What have you tried lately that scared you?
Take the credit you deserve. Take time to reflect on how much you have accomplished, even if you’re not exactly where you hoped you be.
This weekend I had every intention of completing my first 10 mile run. I have 4 weeks left until my half and I
need want to fit in two more long runs and then use the last 2 weeks before the race to cool down. I pushed off running from Friday evening to Saturday. Then Saturday came and went and it was Sunday.
Usually, I look forward to my weekend runs – especially with the amazing weather we’ve had recently. But on Sunday, I just flat out wasn’t feeling it. The idea of reading my book on the patio and curling up on the couch watching football with my boyfriend was just much more appealing. Not to mention, my entire body ached from the hours I spent on Saturday choreographing for my dance company’s upcoming season (which will be another first for me – more on that later). I couldn’t walk up the stairs without limping, so the thought of running 10 miles was agonizing.
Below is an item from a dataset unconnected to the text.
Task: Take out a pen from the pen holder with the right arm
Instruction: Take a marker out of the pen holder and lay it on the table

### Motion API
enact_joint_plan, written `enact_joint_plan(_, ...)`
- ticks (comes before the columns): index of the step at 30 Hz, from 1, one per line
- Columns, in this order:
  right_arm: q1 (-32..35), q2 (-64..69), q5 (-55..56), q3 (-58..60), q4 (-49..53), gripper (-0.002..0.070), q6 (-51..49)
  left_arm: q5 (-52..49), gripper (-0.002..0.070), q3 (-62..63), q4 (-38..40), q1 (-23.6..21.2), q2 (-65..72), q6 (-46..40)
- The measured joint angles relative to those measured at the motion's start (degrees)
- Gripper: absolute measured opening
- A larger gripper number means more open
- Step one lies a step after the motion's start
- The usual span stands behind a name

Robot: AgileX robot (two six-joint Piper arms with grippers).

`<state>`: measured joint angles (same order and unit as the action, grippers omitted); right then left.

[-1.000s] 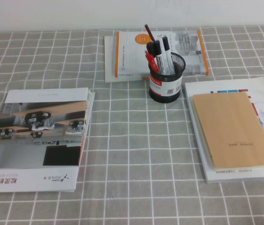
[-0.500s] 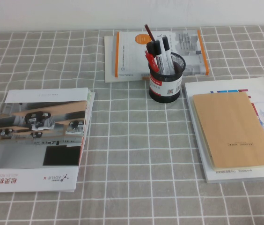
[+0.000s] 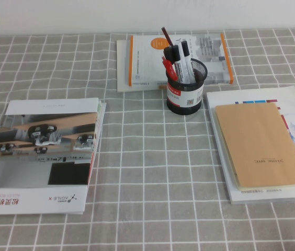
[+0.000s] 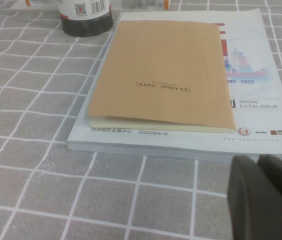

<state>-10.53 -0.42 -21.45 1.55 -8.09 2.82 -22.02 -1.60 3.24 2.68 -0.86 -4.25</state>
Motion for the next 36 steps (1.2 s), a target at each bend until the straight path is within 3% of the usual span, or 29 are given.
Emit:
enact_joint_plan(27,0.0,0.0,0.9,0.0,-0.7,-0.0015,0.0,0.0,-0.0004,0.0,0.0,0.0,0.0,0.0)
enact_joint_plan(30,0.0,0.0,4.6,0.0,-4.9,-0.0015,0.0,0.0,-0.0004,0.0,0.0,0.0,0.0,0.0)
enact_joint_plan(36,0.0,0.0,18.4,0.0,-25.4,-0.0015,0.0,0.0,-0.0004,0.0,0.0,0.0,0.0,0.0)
Last weekend, I was staying at my parent’s house and set off to attempt my first 10 miler. When I got back to the house feeling defeated that I only ran 8.5, my family looked at me like I was crazy. “But you just ran over 8 miles- that’s amazing!” Sure, I guess it is when I think about the fact I’d never ran that far before in my life. And when I look back at how far I’ve come in the past 3 months. And consider how great I felt after the last race of the 5K Summer Series on Thursday night, compared to when I ran my first in May and wanted to keel over at the finish line.
But I was being hard on myself. Part of me was scared to get out there this past Sunday and fail again. If I can’t overcome 10 and if 8.5 felt hard, how am I supposed to run 13.1? And I can’t commit to this training plan, how could I ever attempt to build up to a full marathon? Bottom line, after not accomplishing my goal last weekend and not running at all this weekend, the guilt and self loathing set in HARD.
I’ve realized I have this internal struggle quite frequently, especially when it comes to workouts. While I agree you should push yourself and that training or reaching a goal of any kind takes hard work and discipline (if it wasn’t so hard, you would’ve already done it), I also think we can all be a little too hard on ourselves. If you skip one workout or go back for seconds, is it really going to change anything? As long as your good habits outweigh your bad ones, I think it’s only healthy to cheat every now and then. But if you can’t even enjoy the cheating because you’re too busy feeling guilty, what’s the point?
So while I’m going to continue to stick to my training plan as best as I can, I’m also going to try to let go and enjoy my runs, not stress over when I can fit them into my schedule and how long they need to be. I’m looking forward to getting out there this evening and hopefully running my longest distance thus far. If it’s not 10 miles, it’s not 10 miles. I’m still building up my distance, still training my body for the race, still running longer than I ever imagined I was capable of.